■ GIVEN INFORMATION
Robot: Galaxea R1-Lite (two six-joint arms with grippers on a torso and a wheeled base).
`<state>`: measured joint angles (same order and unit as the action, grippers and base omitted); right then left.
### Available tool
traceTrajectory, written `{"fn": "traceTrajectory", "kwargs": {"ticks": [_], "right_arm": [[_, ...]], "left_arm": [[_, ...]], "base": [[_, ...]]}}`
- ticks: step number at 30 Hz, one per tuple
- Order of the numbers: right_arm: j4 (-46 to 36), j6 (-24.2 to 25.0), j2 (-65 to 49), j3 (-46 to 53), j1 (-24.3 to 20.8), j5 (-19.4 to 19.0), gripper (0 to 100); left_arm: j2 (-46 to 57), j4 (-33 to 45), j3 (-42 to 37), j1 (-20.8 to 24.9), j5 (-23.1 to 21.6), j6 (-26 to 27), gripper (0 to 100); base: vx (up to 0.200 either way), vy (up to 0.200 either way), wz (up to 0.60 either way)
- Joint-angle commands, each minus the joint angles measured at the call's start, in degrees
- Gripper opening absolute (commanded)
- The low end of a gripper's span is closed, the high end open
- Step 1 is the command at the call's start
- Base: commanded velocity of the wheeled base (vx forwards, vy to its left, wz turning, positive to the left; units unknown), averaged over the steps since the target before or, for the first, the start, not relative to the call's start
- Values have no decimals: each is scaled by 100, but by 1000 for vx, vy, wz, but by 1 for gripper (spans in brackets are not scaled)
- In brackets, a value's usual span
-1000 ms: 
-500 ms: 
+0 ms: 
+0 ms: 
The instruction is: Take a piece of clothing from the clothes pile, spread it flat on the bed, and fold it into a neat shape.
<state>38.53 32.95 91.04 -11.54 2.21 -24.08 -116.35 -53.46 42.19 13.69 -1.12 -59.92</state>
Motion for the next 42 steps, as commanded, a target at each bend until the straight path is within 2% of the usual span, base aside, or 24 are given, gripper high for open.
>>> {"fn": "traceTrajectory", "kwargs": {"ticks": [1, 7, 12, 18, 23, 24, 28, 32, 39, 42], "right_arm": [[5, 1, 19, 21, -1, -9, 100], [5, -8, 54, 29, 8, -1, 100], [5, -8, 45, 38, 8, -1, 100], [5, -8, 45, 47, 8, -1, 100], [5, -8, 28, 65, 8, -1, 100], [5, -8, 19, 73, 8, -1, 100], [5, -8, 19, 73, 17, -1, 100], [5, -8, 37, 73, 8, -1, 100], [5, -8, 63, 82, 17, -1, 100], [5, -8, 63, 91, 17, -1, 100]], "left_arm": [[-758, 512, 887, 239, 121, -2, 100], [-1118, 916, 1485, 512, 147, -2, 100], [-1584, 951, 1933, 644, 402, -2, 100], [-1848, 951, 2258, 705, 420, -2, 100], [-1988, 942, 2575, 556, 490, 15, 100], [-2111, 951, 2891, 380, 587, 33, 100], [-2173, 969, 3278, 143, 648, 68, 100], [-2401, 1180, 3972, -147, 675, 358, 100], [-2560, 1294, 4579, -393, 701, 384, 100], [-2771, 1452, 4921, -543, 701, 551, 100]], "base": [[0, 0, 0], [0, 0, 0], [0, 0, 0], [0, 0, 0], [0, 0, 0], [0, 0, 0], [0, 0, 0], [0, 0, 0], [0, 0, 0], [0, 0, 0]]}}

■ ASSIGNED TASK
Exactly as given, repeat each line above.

■ SOLUTION TO THIS EXERCISE
Robot: Galaxea R1-Lite (two six-joint arms with grippers on a torso and a wheeled base).
`<state>`: measured joint angles (same order and unit as the action, grippers and base omitted); right then left.
### Available tool
traceTrajectory, written `{"fn": "traceTrajectory", "kwargs": {"ticks": [_], "right_arm": [[_, ...]], "left_arm": [[_, ...]], "base": [[_, ...]]}}`
- ticks: step number at 30 Hz, one per tuple
- Order of the numbers: right_arm: j4 (-46 to 36), j6 (-24.2 to 25.0), j2 (-65 to 49), j3 (-46 to 53), j1 (-24.3 to 20.8), j5 (-19.4 to 19.0), gripper (0 to 100); left_arm: j2 (-46 to 57), j4 (-33 to 45), j3 (-42 to 37), j1 (-20.8 to 24.9), j5 (-23.1 to 21.6), j6 (-26 to 27), gripper (0 to 100); base: vx (up to 0.200 either way), vy (up to 0.200 either way), wz (up to 0.60 either way)
- Joint-angle commands, each minus the joint angles measured at the call's start, in degrees
- Gripper opening absolute (commanded)
- The low end of a gripper's span is closed, the high end open
- Step 1 is the command at the call's start
- Base: commanded velocity of the wheeled base (vx forwards, vy to its left, wz turning, positive to the left; units unknown), averaged over the steps since the target before or, for the first, the start, not relative to the call's start
- Values have no decimals: each is scaled by 100, but by 1000 for vx, vy, wz, but by 1 for gripper (spans in brackets are not scaled)
- In brackets, a value's usual span
-1000 ms: 
-500 ms: 
+0 ms: 
+0 ms: 
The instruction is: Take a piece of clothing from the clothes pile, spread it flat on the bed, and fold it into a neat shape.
<state>38.53 32.95 91.04 -11.54 2.21 -24.08 -116.35 -53.46 42.19 13.69 -1.12 -59.92</state>
Motion for the next 42 steps, as commanded, a target at each bend until the straight path is within 2% of the usual span, base aside, or 24 are given, gripper high for open.
>>> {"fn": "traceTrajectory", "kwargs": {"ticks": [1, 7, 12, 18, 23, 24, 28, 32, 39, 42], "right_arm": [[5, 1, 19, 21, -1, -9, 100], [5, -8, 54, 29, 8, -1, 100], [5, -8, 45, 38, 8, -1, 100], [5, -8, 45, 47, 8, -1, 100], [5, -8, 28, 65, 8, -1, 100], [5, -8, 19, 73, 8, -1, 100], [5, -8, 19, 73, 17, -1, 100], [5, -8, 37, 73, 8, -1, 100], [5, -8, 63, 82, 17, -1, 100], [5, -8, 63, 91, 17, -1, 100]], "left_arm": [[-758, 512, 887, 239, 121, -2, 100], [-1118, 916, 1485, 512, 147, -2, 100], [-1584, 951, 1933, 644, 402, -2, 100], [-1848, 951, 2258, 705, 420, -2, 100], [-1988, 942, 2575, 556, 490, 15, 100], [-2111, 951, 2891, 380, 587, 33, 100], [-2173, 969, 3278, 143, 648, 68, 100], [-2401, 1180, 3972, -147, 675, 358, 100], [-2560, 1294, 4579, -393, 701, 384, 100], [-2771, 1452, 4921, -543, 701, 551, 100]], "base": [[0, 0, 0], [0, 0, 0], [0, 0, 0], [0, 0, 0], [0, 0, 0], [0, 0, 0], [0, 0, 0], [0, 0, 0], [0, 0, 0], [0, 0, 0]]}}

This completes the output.